Many athletes use pain relievers to avoid pain. If you feel persistent pain, don’t use pain relievers to mask it, though. Taking large amounts of pain relievers – or, worse yet, taking pain relievers for a long time in order to play – can be dangerous. Pain is the body’s way of signaling it’s not happy with what you’re doing. If you have a lot of pain, seek treatment so you can resolve what’s causing it.
The same advice goes for a cold or flu virus — don’t play if you’re sick. You won’t be able to concentrate if your head is stuffed up and your nose is running faster than you are, and your lack of concentration can put you at risk for injury. It’s better to wait until you feel better, so you can have a safe season.
Rules and regulations usually exist for a good reason — to keep you and your teammates in the game and to avoid injuries. Do yourself a favor and learn the rules thoroughly — and then follow them. Rules aren’t restrictions. They’re designed to promote safety so that everyone can enjoy the game. For example, a late hit in football after the referee’s whistle has blown leads to a pretty big penalty. This rule is important because a player could be seriously injured if he or she is not expecting a tackle after play has stopped.
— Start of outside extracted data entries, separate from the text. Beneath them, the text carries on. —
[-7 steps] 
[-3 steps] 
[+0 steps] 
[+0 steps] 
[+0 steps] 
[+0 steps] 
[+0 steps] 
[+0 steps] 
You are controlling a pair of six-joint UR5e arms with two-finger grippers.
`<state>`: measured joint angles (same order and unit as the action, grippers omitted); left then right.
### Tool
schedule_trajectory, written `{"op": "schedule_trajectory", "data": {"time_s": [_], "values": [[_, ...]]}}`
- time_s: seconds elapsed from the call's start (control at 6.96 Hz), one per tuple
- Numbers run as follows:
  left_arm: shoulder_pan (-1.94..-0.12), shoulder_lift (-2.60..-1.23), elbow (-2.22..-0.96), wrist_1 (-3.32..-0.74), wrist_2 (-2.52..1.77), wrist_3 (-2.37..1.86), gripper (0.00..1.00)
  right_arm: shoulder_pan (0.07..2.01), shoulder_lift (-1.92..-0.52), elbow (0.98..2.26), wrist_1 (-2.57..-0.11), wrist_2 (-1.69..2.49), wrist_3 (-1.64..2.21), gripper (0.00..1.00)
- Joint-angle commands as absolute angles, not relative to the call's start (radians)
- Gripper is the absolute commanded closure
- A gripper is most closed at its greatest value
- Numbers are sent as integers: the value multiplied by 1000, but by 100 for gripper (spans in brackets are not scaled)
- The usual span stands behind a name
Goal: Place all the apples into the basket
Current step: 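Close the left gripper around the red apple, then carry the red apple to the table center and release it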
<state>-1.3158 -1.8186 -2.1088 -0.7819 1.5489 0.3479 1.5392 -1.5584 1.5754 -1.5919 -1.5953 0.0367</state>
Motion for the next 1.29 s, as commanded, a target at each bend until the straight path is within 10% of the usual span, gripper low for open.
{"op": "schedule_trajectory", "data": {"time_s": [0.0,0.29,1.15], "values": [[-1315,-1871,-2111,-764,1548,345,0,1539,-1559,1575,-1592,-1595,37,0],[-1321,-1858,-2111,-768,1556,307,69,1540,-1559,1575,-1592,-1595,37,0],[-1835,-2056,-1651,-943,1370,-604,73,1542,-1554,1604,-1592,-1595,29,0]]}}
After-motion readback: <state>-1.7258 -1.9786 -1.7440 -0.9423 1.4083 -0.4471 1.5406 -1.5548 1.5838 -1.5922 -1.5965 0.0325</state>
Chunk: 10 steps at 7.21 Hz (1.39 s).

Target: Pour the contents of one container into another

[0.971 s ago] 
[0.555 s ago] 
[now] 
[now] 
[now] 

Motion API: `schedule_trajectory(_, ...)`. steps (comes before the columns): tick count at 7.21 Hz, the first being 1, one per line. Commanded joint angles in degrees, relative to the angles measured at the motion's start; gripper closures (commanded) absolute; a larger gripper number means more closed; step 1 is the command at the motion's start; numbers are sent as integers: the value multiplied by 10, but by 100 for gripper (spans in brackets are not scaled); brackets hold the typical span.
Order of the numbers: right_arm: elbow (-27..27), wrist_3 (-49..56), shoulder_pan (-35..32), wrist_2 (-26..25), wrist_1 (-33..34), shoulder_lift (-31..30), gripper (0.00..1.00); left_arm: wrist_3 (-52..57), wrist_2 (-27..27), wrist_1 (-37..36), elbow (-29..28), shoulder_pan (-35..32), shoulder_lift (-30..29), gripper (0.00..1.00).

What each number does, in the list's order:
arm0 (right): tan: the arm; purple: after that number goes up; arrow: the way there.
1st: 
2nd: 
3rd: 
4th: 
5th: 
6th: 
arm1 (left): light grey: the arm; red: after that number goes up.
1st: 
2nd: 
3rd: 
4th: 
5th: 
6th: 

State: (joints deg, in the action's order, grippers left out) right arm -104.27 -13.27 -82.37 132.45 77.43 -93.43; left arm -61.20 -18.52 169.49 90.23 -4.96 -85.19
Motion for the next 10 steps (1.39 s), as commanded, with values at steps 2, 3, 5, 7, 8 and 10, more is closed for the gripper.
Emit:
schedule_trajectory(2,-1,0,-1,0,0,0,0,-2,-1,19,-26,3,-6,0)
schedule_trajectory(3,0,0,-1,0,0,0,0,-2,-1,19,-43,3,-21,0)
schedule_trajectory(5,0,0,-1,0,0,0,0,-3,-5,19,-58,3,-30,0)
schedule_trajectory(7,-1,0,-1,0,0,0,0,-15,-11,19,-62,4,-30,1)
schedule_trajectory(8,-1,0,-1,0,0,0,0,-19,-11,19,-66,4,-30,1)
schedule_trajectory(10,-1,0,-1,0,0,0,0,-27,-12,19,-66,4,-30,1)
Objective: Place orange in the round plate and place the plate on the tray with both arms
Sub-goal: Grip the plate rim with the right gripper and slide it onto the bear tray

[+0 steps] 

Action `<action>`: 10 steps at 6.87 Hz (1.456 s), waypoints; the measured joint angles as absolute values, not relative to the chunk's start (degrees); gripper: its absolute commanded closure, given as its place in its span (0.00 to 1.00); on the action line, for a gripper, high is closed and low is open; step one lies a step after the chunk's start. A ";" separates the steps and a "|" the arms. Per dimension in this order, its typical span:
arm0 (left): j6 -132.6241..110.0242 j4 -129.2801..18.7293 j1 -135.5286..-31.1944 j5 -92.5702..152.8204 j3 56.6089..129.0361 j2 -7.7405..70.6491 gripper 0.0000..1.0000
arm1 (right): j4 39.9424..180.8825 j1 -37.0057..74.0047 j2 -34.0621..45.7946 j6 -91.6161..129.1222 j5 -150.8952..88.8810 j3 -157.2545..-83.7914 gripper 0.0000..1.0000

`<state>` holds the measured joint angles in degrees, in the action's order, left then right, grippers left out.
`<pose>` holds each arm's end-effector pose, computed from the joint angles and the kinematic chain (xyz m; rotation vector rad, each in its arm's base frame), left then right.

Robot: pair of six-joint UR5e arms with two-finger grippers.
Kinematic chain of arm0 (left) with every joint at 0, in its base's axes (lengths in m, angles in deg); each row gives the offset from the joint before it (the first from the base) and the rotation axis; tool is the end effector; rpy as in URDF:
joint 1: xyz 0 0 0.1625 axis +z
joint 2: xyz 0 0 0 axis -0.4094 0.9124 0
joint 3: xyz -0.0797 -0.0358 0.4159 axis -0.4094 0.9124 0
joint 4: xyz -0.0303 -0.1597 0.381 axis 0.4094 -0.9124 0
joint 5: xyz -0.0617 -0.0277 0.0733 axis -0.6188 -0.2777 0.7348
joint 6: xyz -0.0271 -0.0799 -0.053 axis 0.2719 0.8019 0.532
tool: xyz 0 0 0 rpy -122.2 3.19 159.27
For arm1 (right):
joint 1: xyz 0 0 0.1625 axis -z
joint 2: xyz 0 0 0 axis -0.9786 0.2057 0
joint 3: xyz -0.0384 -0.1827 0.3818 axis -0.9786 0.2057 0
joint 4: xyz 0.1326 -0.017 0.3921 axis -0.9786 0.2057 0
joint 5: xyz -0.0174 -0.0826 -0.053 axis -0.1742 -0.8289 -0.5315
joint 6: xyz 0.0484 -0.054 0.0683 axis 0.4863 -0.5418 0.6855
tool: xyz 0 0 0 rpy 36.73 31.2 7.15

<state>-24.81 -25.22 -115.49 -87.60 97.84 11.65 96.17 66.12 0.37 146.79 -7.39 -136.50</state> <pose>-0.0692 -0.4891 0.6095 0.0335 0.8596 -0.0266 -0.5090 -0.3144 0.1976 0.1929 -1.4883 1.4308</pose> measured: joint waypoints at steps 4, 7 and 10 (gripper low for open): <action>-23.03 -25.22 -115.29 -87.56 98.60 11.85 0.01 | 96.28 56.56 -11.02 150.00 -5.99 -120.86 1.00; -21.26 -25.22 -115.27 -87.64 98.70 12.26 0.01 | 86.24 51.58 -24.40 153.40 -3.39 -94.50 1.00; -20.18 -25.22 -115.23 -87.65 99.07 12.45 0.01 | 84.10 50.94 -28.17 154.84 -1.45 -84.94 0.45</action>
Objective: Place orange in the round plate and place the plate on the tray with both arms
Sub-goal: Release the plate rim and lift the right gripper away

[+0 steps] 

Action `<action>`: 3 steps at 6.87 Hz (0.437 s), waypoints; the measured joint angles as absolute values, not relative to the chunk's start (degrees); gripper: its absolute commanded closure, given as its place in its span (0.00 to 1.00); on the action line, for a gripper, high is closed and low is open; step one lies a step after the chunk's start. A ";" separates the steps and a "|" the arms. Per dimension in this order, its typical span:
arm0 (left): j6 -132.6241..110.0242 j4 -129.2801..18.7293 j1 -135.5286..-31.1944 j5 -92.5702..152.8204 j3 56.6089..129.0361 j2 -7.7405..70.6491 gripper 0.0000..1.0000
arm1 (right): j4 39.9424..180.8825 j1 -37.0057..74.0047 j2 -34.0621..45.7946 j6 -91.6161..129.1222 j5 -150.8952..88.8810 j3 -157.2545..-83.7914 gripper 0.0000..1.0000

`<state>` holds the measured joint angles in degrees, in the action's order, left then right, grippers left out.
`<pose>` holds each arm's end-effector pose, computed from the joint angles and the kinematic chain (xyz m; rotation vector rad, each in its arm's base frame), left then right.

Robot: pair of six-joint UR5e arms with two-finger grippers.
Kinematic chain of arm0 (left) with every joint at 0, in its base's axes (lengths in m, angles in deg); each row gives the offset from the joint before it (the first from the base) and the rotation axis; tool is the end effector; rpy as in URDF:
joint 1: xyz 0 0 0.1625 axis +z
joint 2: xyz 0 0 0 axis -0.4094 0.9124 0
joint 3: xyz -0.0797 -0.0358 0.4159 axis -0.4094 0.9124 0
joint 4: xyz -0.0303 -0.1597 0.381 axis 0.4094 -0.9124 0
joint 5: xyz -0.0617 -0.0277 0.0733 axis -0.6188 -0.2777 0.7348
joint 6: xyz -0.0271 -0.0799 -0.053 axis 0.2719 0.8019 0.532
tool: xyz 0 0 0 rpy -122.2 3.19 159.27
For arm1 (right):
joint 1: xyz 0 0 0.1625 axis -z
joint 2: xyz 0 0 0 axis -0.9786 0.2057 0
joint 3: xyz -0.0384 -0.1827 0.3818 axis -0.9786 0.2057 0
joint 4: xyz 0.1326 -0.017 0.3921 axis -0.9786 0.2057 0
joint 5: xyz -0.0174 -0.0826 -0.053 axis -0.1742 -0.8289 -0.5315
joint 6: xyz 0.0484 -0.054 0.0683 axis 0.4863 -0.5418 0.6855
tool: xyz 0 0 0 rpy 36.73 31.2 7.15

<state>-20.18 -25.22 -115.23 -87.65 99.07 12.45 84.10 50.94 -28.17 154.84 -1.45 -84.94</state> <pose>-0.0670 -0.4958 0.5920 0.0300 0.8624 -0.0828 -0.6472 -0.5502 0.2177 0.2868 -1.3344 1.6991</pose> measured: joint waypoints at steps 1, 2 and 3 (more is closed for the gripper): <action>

Sometimes rules may not be directly related to a sport or activity but need to be followed anyway. For instance, if you’re in-line skating, skateboarding, or riding a bike, pay strict attention to all traffic laws, especially when riding on busy public streets.
Proper techniques also promote safety. This goes for any sport, from motor racing to baseball. Baseball players know not to spike the opposing player who’s covering the bag, even when sliding hard into second base. And when two tennis players rush the net, a nicely angled volley is the correct shot — not a hard smash socked directly at an opponent’s face. “Good players trained by proper coaching seldom show poor form,” Stanwood says. “Proper coaching, and the techniques that go with it, usually prevent unsafe play.” And, of course, practicing regularly will help you to learn the proper technique for any sport you play.
Another example of a safe technique occurs in weight lifting. Weightlifters should take a breath between each repetition. “On any pushing phase of a lift, you want to exhale. So if you’re doing a bench press, let the bar come down to your chest, and if you’re pushing up, breathe out,” Stanwood says. And if you hold your breath? “It really raises your blood pressure, and pressing a lot of weight can lead to a blackout or fainting spell.” So whether you’re following rules, regulations, or proper techniques, remember that they aren’t there to restrict you — they’re there to keep you safe and injury free.